*Your objective*:
Keep the pictures out, and restate the listing that follows exactly as written.

*Dataset excerpt*:
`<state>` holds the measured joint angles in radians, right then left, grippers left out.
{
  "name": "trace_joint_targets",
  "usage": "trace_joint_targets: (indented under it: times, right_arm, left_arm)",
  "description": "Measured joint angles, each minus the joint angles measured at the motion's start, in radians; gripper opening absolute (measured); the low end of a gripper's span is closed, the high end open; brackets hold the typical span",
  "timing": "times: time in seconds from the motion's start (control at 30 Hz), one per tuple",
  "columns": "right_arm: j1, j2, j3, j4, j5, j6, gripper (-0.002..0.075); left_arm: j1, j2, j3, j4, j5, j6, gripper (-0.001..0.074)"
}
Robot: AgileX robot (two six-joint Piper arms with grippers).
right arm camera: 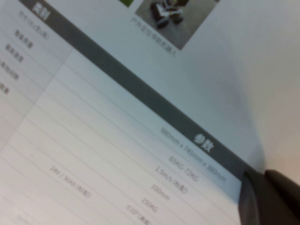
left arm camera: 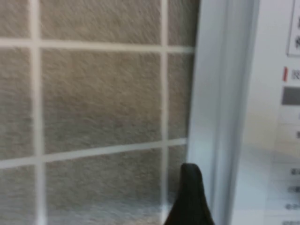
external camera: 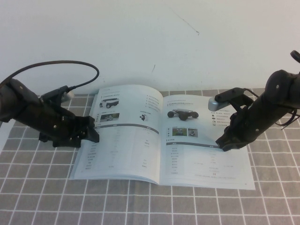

*Expected answer*:
`<state>` holds the measured joint angles in radians, right then left, grippers left out.
{
  "name": "trace_joint_targets",
  "usage": "trace_joint_targets: (indented under it: times, right_arm, left_arm)",
  "description": "Measured joint angles, each minus the joint angles measured at the motion's start, in radians; gripper opening absolute (measured); the low end of a gripper's span is closed, the high end open; brackets hold the typical span",
  "timing": "times: time in seconds from the motion's start (control at 30 Hz), one per tuple",
  "columns": "right_arm: j1, j2, j3, j4, j5, j6, gripper (-0.002..0.075); left_arm: j1, j2, j3, j4, j5, j6, gripper (-0.001..0.074)"
}
Robot: AgileX robot (two six-joint Piper arms with grippers).
right arm camera: 
left arm camera: 
external camera: 

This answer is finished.